I'm a fan of self-reflection, but having this intense period of solo time is showing me new things even still. I'm trying to take those things, sit on them, and then work towards ways to be a better version of myself.
play every single moment.
It's so important to remember to play, especially as adults. That's why I love being around children; they show you what it means to be unrestrictedly joyful. When I was in Jamaica for a mission trip in college, we went to a school in a town called Friendship and played games with the children. I just remember being so amazed at how many games they could come up with by just linking hands in a giant circle. It was the most fun I had had in a long time. In this time of quarantine, playing can look like using goofy filters on FaceTime calls, photoshopping faces onto funny pictures, or playing games with friends on video calls. I'm trying to seek out more of these opportunities.
experience true love.
Love has always been on my brain. Apparently, according to a survey I took for an online course recently, it is my #1 signature strength.
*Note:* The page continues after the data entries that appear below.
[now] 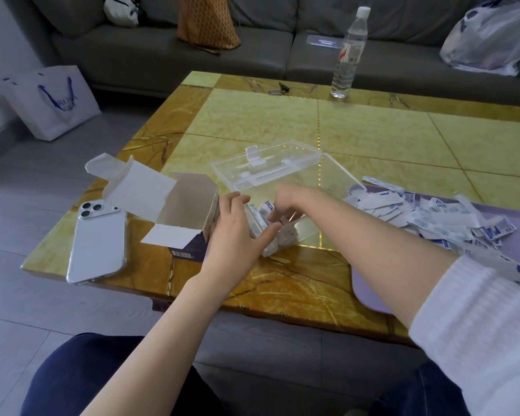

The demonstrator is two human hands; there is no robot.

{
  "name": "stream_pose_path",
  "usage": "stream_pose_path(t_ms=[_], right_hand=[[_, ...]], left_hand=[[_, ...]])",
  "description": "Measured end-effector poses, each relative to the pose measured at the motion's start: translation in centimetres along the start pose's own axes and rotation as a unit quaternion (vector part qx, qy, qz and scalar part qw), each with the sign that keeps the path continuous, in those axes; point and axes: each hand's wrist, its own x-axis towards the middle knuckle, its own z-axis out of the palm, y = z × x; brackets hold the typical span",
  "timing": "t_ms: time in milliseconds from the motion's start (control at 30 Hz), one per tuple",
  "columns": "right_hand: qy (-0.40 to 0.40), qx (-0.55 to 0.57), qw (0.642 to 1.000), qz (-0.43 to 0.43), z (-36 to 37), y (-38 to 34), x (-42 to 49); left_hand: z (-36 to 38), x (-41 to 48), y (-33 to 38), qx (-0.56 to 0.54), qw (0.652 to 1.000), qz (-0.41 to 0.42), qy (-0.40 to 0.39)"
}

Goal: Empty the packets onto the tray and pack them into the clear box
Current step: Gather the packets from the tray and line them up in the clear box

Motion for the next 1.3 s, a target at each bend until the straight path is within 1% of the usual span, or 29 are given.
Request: stream_pose_path(t_ms=[133,300,467,600,800,900,967,1067,1133,1233,1300], right_hand=[[-0.014,0.048,0.999,0.0,0.0,-0.2,0.4],[0.0,0.045,0.999,0.014,0.2,-0.1,0.5],[-0.006,0.04,0.999,0.006,0.2,-0.1,0.1],[-0.003,0.047,0.999,0.019,0.2,0.1,0.2],[-0.008,0.021,1.0,0.001,-0.2,0.0,-0.5],[-0.015,0.035,0.999,-0.01,-0.2,-0.1,-0.7],[0.012,0.029,0.999,-0.021,-0.4,-0.1,-1.2],[0.118,0.014,0.99,-0.073,-0.8,0.0,-2.2],[0.147,-0.007,0.983,-0.11,-1.1,0.6,-2.9],[0.216,0.034,0.966,-0.136,-1.1,1.9,-4.2],[0.29,0.053,0.943,-0.155,-0.6,3.3,-5.3]], left_hand=[[0.1,0.0,0.0,-0.004,1.0,-0.002,0.002],[0.1,0.1,-0.1,-0.01,1.0,-0.01,-0.001],[-0.1,0.0,0.1,-0.017,1.0,-0.015,-0.007],[-0.4,0.2,0.2,-0.022,0.999,-0.02,-0.019],[-0.6,0.4,0.5,-0.03,0.999,-0.027,-0.028],[-0.6,0.4,0.5,-0.033,0.999,-0.029,-0.032],[-0.6,0.3,0.5,-0.032,0.998,-0.03,-0.033],[-0.6,0.4,0.6,-0.029,0.998,-0.034,-0.035],[-0.6,0.4,0.7,-0.028,0.998,-0.037,-0.038],[-0.7,0.3,0.7,-0.001,0.999,-0.034,-0.039],[-0.8,0.3,1.0,0.045,0.997,-0.032,-0.048]])
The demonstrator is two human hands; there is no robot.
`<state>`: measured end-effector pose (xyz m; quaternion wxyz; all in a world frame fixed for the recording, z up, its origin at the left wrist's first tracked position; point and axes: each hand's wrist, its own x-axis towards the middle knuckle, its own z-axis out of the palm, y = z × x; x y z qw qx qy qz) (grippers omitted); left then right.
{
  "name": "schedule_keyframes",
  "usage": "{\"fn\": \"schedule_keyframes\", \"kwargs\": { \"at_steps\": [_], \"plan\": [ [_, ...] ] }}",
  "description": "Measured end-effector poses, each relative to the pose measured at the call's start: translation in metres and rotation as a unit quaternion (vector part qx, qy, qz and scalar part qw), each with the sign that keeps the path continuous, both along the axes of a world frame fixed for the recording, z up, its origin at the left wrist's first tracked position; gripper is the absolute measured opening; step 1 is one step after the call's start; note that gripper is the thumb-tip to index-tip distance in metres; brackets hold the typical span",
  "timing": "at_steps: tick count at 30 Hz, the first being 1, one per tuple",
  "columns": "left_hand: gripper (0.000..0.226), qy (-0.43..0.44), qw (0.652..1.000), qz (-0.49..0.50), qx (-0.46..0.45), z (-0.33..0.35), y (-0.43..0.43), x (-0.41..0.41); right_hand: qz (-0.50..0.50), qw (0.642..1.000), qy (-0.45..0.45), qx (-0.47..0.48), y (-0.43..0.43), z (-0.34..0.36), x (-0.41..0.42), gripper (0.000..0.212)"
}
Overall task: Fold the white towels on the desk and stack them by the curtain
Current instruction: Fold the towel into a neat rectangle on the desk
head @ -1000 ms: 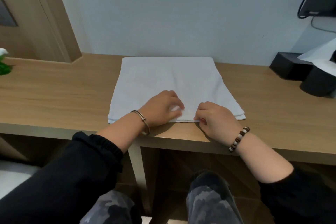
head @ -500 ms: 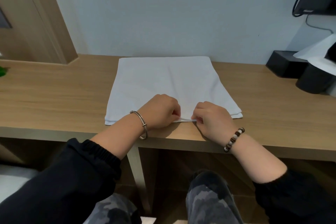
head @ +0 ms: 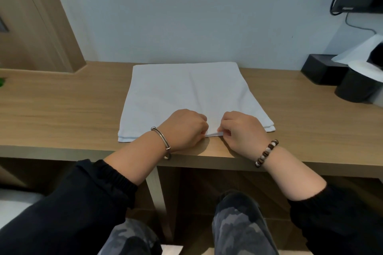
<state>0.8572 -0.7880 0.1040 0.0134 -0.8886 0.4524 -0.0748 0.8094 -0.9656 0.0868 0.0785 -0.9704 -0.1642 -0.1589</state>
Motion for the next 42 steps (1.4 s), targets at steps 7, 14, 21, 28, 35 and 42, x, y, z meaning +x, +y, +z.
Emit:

I've always valued close relationships with others and tend to make them a priority in decision-making. This unfortunately has also brought me to many relationships and friendships where I lost myself and got absorbed in others. For so long I focused on what I needed to be on a person-by-person basis, making myself a chameleon to changing whims, but in the last year I've focused more on who I want to be as a complete person, an authentic friend and a true partner. It's a constant learning experience but I feel like that's how it should be; I always want to be looking for ways to be the best version of myself.
listen for the unspoken.
I am a grade-A listener. Additionally I am a highly sensitive person and can feel the energy and tension of a room when I walk into it. This is a pro and a con, because often this keeps me from being truly myself regardless of what others may think. For example, if I sense someone is uncomfortable, I will refrain from potentially contributing anything to the conversation/situation that would make that person feel even more uncomfortable. This is something that I'm working on balancing better. That said, listening in general is so important. You don't miss what someone might not be saying.
inspire everyone's best self.
When you truly appreciate someone for who they are, they shine. I've seen this time and time again at work while I was training, mentoring and managing, and with friends when I've called out things that I've noticed about them that I really appreciate. I love all of the people I surround myself with and I want to make sure they know that consistently.
Love to you, friends. Thanks for reading.